К а к я не понимаю! Я же знала, чего хочу, кого люблю… Мне не надо было искать, мне надо было идти, и если трудно было мне идти и если пришла я не раньше, а теперь — то, значит, кувырком? И у тебя, и у меня? Общая судьба, жалкая, несчастная? Вот что нас должно объединить — это «кувырком»?
Он молчал, он только двигал руками.
— Молчи! — крикнула она. — Ты глупый, Вита!
— Конечно, — обиделся Вита, — конечно. Я глупый, неудачливый, неблагополучный… Но знай! — Удивительно: он произнес это не воинственным, а каким-то хныкающим голосом. — Знай, у меня так ли еще пойдут дела!
— У тебя все будет хорошо, отлично, гладко, гладенько! — Она почти радовалась: да, да, он станет таким благополучненьким, раз ему так хочется — он обязательно станет!
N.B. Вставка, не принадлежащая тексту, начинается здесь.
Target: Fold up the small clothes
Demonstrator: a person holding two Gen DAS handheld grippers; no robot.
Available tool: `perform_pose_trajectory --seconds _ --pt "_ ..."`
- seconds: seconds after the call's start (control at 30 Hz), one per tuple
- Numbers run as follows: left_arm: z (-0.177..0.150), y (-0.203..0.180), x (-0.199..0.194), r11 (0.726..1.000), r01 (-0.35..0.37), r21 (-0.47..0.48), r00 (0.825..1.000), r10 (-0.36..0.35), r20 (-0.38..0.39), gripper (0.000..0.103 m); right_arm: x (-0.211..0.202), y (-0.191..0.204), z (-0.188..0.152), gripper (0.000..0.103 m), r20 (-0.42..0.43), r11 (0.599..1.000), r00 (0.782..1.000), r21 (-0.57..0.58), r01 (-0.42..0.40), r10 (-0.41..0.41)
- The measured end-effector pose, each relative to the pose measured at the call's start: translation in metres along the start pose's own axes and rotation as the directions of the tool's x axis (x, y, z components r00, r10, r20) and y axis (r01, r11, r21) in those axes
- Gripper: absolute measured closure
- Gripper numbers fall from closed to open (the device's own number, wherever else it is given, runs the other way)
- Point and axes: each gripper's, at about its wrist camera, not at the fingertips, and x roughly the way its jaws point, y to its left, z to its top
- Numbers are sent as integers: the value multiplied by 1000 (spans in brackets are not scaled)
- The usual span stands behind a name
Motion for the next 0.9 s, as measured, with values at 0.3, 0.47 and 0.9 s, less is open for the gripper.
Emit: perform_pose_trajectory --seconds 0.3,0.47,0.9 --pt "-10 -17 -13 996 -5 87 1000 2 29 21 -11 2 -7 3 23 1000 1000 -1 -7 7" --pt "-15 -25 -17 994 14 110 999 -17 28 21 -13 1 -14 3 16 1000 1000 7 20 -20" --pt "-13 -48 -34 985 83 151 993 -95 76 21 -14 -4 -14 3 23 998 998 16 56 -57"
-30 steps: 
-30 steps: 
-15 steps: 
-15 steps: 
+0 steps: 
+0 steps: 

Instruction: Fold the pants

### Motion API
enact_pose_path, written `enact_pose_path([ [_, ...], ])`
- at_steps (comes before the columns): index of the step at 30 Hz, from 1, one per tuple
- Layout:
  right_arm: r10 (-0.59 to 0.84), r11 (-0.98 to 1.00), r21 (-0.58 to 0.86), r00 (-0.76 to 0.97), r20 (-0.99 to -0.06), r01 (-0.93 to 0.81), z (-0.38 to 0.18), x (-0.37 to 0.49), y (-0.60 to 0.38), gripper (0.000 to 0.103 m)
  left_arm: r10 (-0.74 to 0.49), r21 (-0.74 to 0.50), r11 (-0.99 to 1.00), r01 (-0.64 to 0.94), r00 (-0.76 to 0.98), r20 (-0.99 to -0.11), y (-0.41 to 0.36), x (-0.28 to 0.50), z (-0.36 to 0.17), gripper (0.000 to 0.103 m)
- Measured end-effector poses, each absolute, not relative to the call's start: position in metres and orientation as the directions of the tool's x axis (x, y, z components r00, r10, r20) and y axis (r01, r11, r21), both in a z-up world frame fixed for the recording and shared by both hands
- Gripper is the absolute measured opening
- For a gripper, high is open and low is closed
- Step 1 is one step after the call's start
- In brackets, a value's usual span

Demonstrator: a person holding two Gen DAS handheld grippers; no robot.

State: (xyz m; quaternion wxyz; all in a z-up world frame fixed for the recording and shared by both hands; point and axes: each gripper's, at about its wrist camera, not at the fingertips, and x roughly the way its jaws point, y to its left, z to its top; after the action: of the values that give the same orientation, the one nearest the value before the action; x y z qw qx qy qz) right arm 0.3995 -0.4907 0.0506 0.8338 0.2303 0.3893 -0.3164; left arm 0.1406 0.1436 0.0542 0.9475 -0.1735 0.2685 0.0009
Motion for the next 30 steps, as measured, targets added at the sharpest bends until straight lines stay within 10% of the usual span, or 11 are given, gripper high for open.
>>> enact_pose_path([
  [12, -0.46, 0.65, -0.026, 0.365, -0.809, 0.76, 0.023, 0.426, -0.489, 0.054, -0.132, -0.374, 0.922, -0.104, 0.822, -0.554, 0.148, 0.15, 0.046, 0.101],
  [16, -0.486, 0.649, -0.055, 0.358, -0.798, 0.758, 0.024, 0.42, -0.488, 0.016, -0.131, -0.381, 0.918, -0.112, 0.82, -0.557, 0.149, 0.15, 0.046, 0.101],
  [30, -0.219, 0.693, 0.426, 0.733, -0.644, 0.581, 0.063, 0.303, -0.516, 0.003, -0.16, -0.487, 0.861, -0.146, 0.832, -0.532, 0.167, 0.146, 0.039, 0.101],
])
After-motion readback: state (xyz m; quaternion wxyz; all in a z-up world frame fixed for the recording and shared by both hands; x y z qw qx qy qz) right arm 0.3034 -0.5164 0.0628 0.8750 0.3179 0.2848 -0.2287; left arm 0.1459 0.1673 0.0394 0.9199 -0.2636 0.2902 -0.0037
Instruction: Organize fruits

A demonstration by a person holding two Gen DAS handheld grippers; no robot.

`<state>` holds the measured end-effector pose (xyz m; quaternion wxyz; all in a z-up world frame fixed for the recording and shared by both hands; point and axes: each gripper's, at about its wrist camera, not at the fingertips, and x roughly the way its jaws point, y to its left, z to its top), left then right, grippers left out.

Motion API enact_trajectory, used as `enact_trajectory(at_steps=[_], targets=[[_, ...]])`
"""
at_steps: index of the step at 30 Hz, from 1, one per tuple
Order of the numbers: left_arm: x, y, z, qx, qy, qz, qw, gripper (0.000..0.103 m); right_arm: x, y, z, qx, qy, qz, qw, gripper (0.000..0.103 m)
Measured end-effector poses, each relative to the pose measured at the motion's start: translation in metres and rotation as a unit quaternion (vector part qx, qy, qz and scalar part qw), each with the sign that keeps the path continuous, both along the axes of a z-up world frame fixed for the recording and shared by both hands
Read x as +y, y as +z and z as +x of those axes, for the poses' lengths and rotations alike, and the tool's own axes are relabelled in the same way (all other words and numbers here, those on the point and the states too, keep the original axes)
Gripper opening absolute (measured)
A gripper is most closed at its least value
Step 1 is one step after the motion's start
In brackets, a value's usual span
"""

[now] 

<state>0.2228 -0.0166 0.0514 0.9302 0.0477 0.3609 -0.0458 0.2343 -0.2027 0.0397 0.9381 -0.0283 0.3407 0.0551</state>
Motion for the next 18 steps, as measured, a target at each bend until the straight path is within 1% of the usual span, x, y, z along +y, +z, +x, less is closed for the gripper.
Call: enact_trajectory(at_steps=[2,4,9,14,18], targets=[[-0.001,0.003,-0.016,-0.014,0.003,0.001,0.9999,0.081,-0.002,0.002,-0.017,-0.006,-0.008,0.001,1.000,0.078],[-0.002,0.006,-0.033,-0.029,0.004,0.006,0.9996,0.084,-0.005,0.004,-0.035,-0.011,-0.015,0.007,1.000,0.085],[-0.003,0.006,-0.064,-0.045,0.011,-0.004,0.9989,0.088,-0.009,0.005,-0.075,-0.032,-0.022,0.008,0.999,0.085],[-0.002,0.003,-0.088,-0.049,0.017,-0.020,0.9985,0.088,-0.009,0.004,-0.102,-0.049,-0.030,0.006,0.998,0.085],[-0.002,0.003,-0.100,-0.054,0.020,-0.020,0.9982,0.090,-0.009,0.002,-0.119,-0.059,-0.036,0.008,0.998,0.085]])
Еще кое о чем поговорили, но это неважно, о чем. Потому что никакой — хороший ли, плохой ли — разговор не мог и (она знала) никогда не изменит ее отношения к ее прошлой жизни и к настоящей, к человеку, который всегда был и будет для нее и с ней.
Но любопытно — одно маленькое открытие из жизни дураков она сделала: те ходят сперва в благополучных, потом не задается им житуха, а потом они все-таки превращаются в благополучных и учат своих отпрысков, как жить.